The Europeans' favorite vehicle was the post carriage, and the cities of stops in roadside taverns and inns were later called post stations. Similar structures became widespread in Russia, albeit a little later. The first roadside hotel was built in St. Petersburg.

Other establishments in the hospitality system include cafes that first appeared in Venice (Italy). In England were popular "Chocolate Houses", and in France - "Hot Chocolate Boutiques", in Paris in 1533 the first restaurant-type establishment was opened.

The life of a medieval man was not devoid of entertainment and holidays. With the development of trade and crafts, radical changes took place in the way of life of the inhabitants of the city. The accents of cultural entertainment have also changed, which from "laughter" turns into "carnival-arena". So in the Middle Ages, such forms of attraction as fairs, professional holidays, carnivals and the like are developing. Among the most popular spectacles of the Middle Ages were knightly tournaments, which attracted a large audience. The townspeople were also attracted by theatrical performances, including performances by itinerant artists (jugglers, animal trainers, acrobats, etc.).

In Russia, festivities were one of the forms of leisure in the cities. These measures are usually attached to church holidays and significant events in public life. Especially merry festivities were held at Christmas, Easter and Shrovetide. Depending on the season, they were accompanied by rides on a merry-go-round, troika, sleigh rides, the construction of a snow fort, and the like. Booths and fairgrounds were necessarily arranged.

Carnival traditions developed in Western European countries. The word “carnival” itself comes from Italian, which means “goodbye to meat.” So, carnivals were organized 40 days before Easter, on the first day of the New Year, on Epiphany, etc. in the 15th century.It should be noted that carnivals and city holidays contributed to the development of the hospitality system in the Middle Ages.

According to the development of land vehicles in the Middle Ages, in addition to carts for travel, they also used couchs - stretchers that were carried either by servants or by horses. Wheeled horse-drawn carriages were common, but only privileged persons could move on them. If we talk about water vehicles, then they got the best quality, allowing you to make long journeys (caravels).

Especially for those traveling in the Middle Ages, guidebooks were printed, which described in detail not only the paths, but also indicated places for rest, attractions, churches, monasteries, baths, and the like. The earliest of the guidebooks was compiled for pilgrims in the 13th century. - Itinerarium "The Story of Epiphanius Agiapolitus about Syria and the Holy City", written in Greek.

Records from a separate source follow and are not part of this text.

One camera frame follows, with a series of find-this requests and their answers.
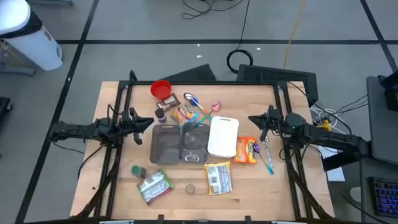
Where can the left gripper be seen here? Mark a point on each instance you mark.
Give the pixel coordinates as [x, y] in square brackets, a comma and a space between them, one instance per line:
[130, 121]

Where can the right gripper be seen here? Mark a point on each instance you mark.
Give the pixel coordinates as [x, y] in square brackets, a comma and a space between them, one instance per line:
[272, 123]

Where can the black-lid spice jar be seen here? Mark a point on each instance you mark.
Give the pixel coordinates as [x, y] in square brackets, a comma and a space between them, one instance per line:
[160, 115]

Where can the yellow red blue snack bag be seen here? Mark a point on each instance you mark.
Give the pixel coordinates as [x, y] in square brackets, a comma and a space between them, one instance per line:
[182, 115]

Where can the green and white snack packet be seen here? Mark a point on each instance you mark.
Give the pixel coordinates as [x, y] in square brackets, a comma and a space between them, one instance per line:
[155, 187]

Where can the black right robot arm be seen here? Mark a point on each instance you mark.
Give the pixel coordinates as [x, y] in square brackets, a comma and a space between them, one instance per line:
[326, 137]

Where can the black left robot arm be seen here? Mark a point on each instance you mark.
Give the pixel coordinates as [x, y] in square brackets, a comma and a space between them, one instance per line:
[93, 129]

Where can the orange ramen packet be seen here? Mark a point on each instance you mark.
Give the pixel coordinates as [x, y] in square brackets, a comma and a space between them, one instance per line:
[245, 151]

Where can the brown chocolate snack packet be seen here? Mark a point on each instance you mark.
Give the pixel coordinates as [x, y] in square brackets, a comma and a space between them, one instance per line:
[169, 102]

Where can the red plastic bowl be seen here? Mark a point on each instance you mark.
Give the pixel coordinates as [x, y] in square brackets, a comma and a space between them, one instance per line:
[161, 90]

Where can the black perforated case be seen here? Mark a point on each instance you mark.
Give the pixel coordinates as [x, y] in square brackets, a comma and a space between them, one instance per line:
[276, 77]

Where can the green-lid spice jar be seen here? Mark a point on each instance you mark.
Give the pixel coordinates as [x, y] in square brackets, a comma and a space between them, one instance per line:
[137, 171]

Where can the yellow ramen packet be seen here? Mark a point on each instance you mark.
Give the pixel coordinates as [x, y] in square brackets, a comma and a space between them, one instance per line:
[219, 179]

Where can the white paper sheet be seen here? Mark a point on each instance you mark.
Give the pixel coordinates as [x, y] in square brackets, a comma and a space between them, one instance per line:
[337, 175]

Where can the dark keyboard desk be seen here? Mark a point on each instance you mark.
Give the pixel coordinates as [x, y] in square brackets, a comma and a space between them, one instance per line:
[364, 174]

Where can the white computer mouse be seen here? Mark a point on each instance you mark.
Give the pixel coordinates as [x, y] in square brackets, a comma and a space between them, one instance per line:
[355, 194]

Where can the black box on grey desk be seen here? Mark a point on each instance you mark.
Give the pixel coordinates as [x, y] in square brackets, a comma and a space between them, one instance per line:
[392, 93]

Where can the white trash can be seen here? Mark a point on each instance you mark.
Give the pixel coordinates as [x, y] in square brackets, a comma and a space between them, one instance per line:
[31, 46]

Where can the backlit keyboard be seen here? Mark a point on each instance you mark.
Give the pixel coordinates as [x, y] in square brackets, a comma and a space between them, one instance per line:
[385, 197]

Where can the black aluminium frame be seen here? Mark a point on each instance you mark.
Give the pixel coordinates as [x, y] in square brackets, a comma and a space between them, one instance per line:
[140, 83]

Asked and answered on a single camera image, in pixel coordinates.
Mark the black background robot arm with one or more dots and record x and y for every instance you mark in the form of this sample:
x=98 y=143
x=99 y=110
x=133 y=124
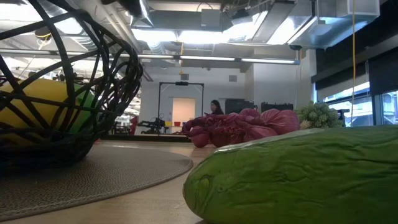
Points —
x=154 y=126

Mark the green apple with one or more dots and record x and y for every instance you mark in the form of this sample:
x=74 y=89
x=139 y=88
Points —
x=87 y=112

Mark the red background object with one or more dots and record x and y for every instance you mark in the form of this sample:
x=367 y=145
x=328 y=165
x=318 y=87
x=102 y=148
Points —
x=133 y=124

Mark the person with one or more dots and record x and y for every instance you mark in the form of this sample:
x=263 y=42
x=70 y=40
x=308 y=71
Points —
x=216 y=108

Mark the large green cucumber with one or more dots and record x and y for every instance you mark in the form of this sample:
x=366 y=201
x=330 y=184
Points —
x=295 y=180

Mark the round grey placemat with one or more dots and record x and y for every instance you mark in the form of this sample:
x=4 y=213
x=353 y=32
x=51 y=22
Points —
x=124 y=174

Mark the black background gantry frame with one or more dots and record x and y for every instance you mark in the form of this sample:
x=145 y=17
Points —
x=182 y=83

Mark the yellow lemon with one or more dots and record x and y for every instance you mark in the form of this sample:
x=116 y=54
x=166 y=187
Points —
x=37 y=93

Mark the long fluorescent light tube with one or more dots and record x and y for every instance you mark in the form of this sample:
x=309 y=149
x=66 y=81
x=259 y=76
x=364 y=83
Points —
x=217 y=58

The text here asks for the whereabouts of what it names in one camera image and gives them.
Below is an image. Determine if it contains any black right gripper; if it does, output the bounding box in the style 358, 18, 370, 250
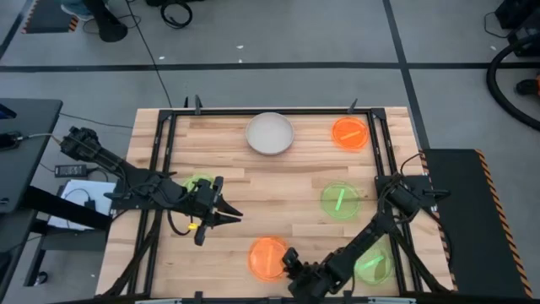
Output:
281, 247, 338, 304

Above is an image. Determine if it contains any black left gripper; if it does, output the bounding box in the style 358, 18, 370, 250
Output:
192, 176, 244, 247

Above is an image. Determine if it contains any large translucent orange plastic plate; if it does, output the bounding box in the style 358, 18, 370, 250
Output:
247, 236, 290, 283

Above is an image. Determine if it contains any translucent green plastic plate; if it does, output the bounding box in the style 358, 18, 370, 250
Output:
320, 181, 363, 221
353, 242, 396, 286
181, 172, 216, 193

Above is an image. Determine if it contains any beige round plate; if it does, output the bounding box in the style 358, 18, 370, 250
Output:
245, 111, 295, 156

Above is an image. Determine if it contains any white paper sheet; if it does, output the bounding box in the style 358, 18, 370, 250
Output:
46, 179, 117, 231

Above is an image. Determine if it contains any black power adapter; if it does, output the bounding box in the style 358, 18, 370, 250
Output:
53, 163, 89, 178

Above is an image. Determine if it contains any black mat with hazard stripes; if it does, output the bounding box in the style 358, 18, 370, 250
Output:
421, 147, 535, 300
19, 0, 80, 35

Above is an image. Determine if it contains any black side table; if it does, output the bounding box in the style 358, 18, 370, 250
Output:
0, 98, 113, 254

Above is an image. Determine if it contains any black stand base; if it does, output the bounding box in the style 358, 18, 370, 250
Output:
82, 0, 129, 43

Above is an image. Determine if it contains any person's foot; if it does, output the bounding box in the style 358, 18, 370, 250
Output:
60, 0, 95, 22

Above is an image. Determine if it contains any orange and black tool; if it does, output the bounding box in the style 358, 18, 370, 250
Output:
515, 73, 540, 97

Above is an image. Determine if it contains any black equipment case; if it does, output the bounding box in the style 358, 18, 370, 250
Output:
494, 0, 540, 58

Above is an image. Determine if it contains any black aluminium table frame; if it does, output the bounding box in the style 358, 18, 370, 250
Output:
100, 107, 455, 299

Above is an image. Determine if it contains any thin black floor cable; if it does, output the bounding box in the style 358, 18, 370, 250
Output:
124, 0, 173, 109

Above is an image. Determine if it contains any coiled black cable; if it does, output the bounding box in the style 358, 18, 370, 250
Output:
159, 0, 194, 30

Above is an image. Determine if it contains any thick black hose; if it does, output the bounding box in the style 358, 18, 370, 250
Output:
485, 32, 540, 132

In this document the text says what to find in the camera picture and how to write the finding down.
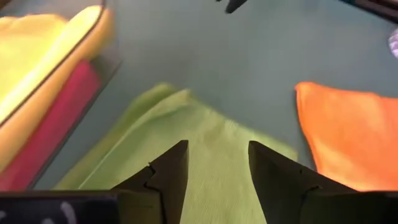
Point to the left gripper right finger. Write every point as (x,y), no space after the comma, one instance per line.
(280,193)

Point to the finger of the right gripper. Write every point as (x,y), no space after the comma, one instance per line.
(234,4)

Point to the black aluminium table frame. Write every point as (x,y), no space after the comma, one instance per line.
(379,9)

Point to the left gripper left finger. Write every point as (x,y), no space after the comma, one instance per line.
(168,186)

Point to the clear plastic bin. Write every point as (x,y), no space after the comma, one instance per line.
(107,67)

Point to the orange microfiber towel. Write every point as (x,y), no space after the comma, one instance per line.
(351,133)

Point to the green microfiber towel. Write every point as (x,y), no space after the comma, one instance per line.
(202,130)

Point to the yellow microfiber towel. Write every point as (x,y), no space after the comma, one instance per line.
(31,56)

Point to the pink microfiber towel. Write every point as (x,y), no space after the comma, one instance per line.
(56,133)

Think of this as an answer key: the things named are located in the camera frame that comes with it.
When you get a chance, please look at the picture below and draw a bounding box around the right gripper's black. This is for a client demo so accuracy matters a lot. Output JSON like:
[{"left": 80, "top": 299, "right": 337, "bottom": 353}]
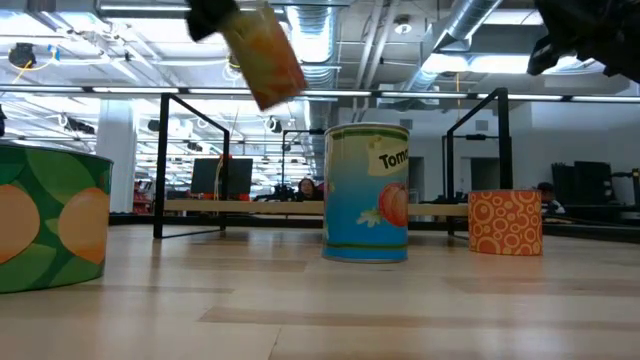
[{"left": 527, "top": 0, "right": 640, "bottom": 84}]

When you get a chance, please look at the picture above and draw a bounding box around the orange yellow label can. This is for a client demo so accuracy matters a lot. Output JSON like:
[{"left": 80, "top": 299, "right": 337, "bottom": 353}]
[{"left": 219, "top": 2, "right": 309, "bottom": 112}]

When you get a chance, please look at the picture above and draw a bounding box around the blue tomato can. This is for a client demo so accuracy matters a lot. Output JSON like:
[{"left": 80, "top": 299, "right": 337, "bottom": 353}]
[{"left": 322, "top": 122, "right": 411, "bottom": 265}]

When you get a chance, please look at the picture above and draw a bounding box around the black computer monitor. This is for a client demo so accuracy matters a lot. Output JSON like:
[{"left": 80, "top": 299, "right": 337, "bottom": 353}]
[
  {"left": 189, "top": 157, "right": 254, "bottom": 197},
  {"left": 551, "top": 159, "right": 640, "bottom": 207}
]

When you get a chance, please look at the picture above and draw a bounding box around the person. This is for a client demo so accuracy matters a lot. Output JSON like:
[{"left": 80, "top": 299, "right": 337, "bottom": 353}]
[
  {"left": 536, "top": 181, "right": 567, "bottom": 216},
  {"left": 296, "top": 177, "right": 322, "bottom": 203}
]

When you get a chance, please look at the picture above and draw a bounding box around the white pillar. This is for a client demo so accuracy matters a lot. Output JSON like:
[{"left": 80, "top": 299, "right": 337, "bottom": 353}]
[{"left": 94, "top": 99, "right": 137, "bottom": 214}]

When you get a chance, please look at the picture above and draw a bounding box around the orange circle-pattern can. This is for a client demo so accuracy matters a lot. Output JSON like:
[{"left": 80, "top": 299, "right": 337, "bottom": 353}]
[{"left": 467, "top": 188, "right": 544, "bottom": 257}]

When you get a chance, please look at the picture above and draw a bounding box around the black ceiling-mounted device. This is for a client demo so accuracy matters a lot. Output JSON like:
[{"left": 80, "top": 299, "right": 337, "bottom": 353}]
[{"left": 7, "top": 42, "right": 38, "bottom": 70}]

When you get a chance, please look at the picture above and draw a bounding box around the green can with orange fruits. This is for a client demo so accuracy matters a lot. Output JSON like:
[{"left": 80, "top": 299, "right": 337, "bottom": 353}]
[{"left": 0, "top": 143, "right": 114, "bottom": 295}]

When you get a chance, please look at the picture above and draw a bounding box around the silver ventilation duct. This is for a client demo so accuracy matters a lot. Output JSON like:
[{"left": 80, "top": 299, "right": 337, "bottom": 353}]
[{"left": 403, "top": 0, "right": 504, "bottom": 92}]

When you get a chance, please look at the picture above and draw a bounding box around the black metal frame rig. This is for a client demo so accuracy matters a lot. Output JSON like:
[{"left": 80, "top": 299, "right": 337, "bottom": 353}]
[
  {"left": 280, "top": 127, "right": 327, "bottom": 202},
  {"left": 441, "top": 132, "right": 501, "bottom": 202}
]

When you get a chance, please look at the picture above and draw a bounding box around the black frame wooden shelf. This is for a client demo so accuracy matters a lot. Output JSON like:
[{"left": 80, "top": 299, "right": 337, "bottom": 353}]
[{"left": 153, "top": 87, "right": 515, "bottom": 240}]

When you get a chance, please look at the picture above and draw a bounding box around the black table frame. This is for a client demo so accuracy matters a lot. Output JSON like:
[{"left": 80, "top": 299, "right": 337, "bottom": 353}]
[{"left": 108, "top": 212, "right": 640, "bottom": 245}]

In Russia, pilgrims were given passports for travel, which were a kind of guarantor of their safety on the trip. There was also a special document (traveler), issued to everyone who planned to go on a long journey.

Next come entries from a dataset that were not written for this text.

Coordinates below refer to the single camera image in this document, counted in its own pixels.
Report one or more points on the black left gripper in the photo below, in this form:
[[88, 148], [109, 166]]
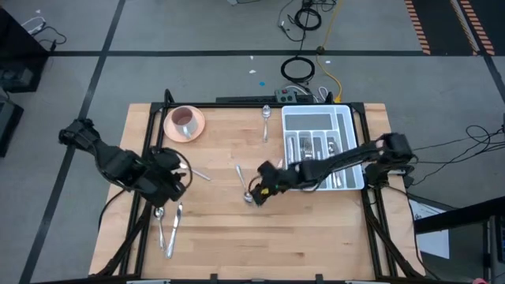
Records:
[[165, 177]]

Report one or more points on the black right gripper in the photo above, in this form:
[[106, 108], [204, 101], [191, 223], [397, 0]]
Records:
[[276, 177]]

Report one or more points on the silver table knife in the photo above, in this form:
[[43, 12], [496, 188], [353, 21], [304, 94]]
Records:
[[293, 148], [295, 158], [289, 150], [174, 230], [292, 142], [291, 155]]

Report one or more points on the silver spoon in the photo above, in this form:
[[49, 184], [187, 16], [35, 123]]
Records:
[[334, 152], [241, 179], [159, 213], [336, 146], [332, 148], [266, 112]]

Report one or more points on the white plastic cutlery tray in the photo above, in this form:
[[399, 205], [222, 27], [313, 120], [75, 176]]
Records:
[[307, 121]]

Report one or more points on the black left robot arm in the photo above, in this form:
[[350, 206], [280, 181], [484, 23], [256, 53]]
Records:
[[114, 163]]

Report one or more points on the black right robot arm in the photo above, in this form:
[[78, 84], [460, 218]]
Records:
[[347, 155]]

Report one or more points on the yellow tag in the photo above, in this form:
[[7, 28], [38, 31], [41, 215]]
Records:
[[265, 191]]

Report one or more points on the grey ceramic mug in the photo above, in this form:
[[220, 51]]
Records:
[[183, 118]]

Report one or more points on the grey power strip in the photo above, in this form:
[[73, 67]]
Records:
[[286, 95]]

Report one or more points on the black equipment case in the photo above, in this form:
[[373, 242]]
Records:
[[8, 122]]

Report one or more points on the black desk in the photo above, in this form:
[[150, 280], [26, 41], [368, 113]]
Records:
[[453, 216]]

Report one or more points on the black cabinet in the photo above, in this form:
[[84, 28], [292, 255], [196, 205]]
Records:
[[16, 47]]

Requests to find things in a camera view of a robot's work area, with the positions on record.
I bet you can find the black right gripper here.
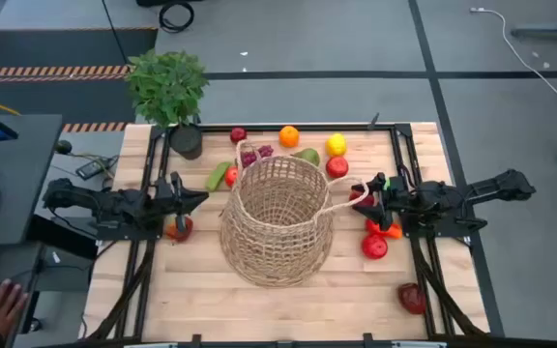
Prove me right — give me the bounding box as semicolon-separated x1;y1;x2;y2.
350;171;408;232

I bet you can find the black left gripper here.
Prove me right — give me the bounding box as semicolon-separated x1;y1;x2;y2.
155;171;210;234

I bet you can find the dark red pomegranate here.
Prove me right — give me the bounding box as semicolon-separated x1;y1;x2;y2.
349;190;374;208

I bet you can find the red-orange long pepper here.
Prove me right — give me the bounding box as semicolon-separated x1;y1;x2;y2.
365;217;404;241

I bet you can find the green cucumber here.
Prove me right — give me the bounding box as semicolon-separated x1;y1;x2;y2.
204;160;234;192

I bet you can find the red and yellow apple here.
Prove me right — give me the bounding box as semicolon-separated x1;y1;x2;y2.
164;216;194;243

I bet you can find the red tomato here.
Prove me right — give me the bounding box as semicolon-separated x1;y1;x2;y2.
223;165;240;189
361;233;389;261

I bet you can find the large red apple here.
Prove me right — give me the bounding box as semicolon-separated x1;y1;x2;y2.
325;156;350;179

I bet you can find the yellow bell pepper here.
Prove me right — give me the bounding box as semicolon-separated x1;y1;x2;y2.
325;132;348;158

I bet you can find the purple grape bunch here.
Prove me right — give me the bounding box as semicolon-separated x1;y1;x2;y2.
240;144;275;168

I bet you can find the green pear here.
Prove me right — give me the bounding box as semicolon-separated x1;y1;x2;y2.
291;147;321;167

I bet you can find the orange fruit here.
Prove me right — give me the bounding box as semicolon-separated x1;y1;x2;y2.
278;125;301;149

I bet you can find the dark red bell pepper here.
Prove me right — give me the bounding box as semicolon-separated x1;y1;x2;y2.
396;282;427;316

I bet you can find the black power adapter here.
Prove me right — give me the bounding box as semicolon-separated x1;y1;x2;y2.
74;157;115;181

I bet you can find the green potted plant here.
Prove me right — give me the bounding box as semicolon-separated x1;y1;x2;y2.
124;47;211;161

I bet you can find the dark grey desk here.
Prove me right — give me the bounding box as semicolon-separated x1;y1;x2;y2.
0;113;65;348

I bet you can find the black striped-edge floor mat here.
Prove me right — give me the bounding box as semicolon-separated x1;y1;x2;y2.
0;27;159;134

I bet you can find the grey table base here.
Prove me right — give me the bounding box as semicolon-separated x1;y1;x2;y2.
510;0;557;41

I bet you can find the woven rope basket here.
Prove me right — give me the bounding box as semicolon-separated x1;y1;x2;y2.
219;139;379;290

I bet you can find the coiled black cable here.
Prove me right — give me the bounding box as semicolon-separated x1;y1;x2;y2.
158;1;195;34

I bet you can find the thin black cable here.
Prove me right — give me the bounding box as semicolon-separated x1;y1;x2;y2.
100;0;132;67

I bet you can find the white floor cable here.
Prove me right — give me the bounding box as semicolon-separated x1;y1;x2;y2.
470;6;557;99

Conclusions: in the Middle Ages, research travels were carried out (with the aim of Persimilarity or scientific purposes), cognitive, trade and religious (pilgrimage), health, "for knowledge", etc. Of particular relevance in European countries have acquired a pilgrimage to the Holy Places, trade and travel "for knowledge". Infrastructure elements were argued, namely, accommodation establishments (hostels, inns, inns, hospitable courtyards, caravanserais) for travelers and food (taverns, taverns, cafes) were upset; new land and sea routes were laid (Vindobondska or Amber Route, Volga Route, "From the Varangians to the Greeks", "From the Vikings to the Persians", the North-Eastern Passage, the South-Eastern Trade Route); travel guides (itineraria) were created; vehicles (caravels; postal carriages) were modernized.

In the Middle Ages, economic and cultural ties continued to develop between various countries of the East and West, North and South. This was largely facilitated by the travels of writers, travelers, diplomats and merchants. However, the main incentive force that forced people to undertake long journeys to foreign countries was military campaigns and trade.

From the VII century. AD the Arabs living on the Arabian Peninsula began to spread their power and their faith, the militant, "Mohammedan", or Muslim religion - Islam (in Arabic - obedience) over a vast territory. In the East, they conquered the entire Iranian Highlands and Turkestan, to the north of Arabia - Mesopotamia, the Armenian Highlands and part of the Caucasus, in the northwest - Syria and Palestine, in the west - all of North Africa. In 711, the Arabs crossed the strait, which from that time began to be called the Arabic word Gibraltar, and within a few months they conquered almost the entire Iberian Peninsula.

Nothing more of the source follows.